A well-trained Argentine polar dog was expected to have a working day of approximately 8 to 9 hours, hauling a weight similar to their own at a moderate pace, depending on the terrain. Dogs were trained to obey their master's voice rather than a whip or a similar striking object. The most intelligent dog in each pack would be appointed to take the lead after each command. Behind this individual, dogs would be paired in yokes, called "first yoke", "second yoke", "third yoke" and "stem yoke". The sleds were pulled by an uneven number of dogs which, depending on the freight, could total 7, 9, or 13.

== Appearance ==
Due to their genetic similarities, the Argentine polar dog looked strikingly similar to the dog breeds from which it was derived and which were being used for the same purposes on the opposite side of the globe. A well-rounded animal, it stood at 50–60 cm tall. Males reached a weight of around 60 kg, while females remained at around 52 kg. Their heads resembled those of Malamutes, with small and straight ears, with dark brows over light blue eyes.
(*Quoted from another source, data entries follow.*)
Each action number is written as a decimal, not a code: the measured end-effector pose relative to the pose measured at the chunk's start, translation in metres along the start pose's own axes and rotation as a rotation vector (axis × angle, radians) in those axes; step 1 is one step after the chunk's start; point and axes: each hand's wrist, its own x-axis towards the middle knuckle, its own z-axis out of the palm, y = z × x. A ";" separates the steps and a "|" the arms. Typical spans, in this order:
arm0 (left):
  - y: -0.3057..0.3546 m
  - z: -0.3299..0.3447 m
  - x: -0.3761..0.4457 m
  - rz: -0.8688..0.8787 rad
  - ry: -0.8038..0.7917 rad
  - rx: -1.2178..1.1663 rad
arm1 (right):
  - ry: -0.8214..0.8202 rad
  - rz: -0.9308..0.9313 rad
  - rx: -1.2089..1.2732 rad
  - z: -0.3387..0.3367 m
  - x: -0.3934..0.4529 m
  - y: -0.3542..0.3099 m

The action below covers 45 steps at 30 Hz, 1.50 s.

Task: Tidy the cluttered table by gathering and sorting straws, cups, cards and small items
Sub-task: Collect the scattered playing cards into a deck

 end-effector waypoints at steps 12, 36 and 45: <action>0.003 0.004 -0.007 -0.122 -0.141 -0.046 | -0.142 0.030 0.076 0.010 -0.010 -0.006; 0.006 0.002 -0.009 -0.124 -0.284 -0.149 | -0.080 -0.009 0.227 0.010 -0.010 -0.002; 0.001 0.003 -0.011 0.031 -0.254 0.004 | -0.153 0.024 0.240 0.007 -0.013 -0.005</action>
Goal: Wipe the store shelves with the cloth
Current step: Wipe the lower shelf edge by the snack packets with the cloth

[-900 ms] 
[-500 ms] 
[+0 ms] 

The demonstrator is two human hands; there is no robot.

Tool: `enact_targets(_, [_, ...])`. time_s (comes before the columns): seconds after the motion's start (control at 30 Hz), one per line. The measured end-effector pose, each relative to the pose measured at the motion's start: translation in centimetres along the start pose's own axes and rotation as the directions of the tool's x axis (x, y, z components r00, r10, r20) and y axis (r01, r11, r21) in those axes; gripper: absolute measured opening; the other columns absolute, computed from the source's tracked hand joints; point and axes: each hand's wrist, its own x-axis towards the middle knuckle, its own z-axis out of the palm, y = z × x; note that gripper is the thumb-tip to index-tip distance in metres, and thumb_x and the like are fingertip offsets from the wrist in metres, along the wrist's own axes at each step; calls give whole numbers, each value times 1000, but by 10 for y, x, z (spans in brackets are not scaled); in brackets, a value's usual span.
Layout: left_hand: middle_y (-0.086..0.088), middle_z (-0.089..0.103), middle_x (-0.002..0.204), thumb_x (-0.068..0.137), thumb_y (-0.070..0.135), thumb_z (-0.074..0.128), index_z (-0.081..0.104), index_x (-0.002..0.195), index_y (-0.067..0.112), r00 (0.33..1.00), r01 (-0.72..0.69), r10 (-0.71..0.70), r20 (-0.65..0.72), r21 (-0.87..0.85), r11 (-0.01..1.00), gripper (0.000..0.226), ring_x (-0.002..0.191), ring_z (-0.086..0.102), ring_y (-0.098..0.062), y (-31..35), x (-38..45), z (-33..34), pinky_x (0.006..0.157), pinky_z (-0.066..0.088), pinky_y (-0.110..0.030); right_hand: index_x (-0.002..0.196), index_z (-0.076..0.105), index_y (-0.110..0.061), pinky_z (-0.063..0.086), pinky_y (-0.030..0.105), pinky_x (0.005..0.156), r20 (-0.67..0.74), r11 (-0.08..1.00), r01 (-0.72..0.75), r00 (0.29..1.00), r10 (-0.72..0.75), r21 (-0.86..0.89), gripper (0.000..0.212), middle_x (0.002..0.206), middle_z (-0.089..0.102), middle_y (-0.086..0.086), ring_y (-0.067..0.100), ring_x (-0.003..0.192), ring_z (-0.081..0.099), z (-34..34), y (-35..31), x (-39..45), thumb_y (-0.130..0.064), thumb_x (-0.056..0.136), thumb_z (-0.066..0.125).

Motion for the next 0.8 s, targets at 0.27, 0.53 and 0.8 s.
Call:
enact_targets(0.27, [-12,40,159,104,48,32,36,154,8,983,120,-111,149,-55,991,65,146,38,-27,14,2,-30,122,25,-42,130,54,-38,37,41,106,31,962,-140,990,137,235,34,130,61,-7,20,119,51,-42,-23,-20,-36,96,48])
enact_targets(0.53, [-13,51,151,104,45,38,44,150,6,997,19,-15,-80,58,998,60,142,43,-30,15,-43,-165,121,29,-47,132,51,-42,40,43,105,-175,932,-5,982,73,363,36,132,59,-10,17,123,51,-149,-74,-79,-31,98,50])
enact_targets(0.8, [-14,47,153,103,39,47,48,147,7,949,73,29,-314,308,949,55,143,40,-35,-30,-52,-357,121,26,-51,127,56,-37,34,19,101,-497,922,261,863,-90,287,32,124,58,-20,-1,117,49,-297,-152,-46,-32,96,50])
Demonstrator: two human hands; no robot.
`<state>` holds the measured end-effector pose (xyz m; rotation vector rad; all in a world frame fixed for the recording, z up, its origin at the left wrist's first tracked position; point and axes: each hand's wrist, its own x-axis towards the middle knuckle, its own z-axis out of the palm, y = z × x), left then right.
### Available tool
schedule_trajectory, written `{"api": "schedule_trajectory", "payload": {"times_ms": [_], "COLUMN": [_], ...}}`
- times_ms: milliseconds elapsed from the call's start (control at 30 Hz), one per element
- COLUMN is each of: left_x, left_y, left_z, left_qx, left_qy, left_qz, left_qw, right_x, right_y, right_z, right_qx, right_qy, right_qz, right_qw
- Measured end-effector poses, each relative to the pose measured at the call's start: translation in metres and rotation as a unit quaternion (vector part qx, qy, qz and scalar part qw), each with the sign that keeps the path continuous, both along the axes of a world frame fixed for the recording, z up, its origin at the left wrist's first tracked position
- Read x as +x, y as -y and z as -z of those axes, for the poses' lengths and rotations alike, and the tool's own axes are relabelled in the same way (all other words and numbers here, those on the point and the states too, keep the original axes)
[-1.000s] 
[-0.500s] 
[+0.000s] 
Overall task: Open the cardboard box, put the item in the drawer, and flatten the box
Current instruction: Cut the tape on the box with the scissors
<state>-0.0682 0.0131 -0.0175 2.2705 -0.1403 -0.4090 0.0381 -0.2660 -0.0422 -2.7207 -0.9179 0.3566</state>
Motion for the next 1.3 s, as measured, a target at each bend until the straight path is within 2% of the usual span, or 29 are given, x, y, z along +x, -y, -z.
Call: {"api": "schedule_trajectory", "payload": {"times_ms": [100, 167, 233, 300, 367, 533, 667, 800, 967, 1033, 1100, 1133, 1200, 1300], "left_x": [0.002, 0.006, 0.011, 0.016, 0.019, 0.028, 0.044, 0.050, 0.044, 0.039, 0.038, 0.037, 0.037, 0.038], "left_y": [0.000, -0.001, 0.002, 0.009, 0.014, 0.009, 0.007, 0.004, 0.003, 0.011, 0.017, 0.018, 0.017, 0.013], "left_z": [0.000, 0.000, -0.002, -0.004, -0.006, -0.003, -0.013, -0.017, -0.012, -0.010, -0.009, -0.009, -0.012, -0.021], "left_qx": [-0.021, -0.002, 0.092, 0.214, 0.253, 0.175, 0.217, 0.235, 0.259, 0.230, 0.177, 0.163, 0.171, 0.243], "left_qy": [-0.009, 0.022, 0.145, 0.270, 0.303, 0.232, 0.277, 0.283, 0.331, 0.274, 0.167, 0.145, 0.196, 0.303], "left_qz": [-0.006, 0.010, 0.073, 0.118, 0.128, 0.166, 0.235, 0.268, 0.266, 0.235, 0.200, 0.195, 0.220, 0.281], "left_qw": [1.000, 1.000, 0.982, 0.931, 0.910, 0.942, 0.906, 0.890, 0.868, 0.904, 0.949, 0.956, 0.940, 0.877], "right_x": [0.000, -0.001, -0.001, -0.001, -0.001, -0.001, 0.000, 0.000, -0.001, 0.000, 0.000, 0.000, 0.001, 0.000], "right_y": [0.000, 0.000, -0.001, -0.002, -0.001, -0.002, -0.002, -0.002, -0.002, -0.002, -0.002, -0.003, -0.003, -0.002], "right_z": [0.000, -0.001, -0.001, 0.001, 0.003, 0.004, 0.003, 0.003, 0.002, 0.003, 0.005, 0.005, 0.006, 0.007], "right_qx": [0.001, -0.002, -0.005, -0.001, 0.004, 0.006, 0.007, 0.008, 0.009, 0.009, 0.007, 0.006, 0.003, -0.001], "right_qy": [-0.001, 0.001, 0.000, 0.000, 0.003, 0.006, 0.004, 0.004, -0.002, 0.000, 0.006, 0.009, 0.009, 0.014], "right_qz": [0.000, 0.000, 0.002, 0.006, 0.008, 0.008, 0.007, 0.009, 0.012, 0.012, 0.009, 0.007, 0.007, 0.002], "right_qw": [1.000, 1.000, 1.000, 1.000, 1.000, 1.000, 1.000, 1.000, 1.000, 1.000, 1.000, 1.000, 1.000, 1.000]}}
The tails were arched over their backs, which helped to provide an additional protection from the cold as they rested, bent over their bodies and reaching their faces. Their fur was a blend of light brown, white, black, and grey. Their fur was built and layered to retain heat and fight the extremely low temperatures to which the dogs were constantly exposed. The polar dogs' fur was composed of complex follicles that formed three layers, which included the main visible fur, as well as a cotton-like, dense undercoat that integrated the second and third layers.

== Extinction ==
In August 1991, the Protocol on Environmental Protection to the Antarctic Treaty required that all parties with territorial pretensions remove any fauna or flora they had introduced to the continent by 1 April 1994. That year, as a member of the Antarctic Treaty, Argentina relocated all 22 dogs living in the San Martín Base to a corps of the Argentine National Gendarmerie in Puente del Inca, in Mendoza. In February 1993, the last 13 dogs remaining on the continent, stationed at the Esperanza Base, were relocated to another corps of the Argentine National Gendarmerie in the city of Ushuaia, in Tierra del Fuego.

Most of these individuals perished shortly after arriving in a continent that was new to them. Given the geographical isolation they had lived in since their conception as a breed, the dogs had no immunity against the diseases that were common among dogs in populated areas. The authorities responsible for the dogs' care failed to anticipate this issue. This made it impossible to continue any breeding program, and soon the entire breed had died out.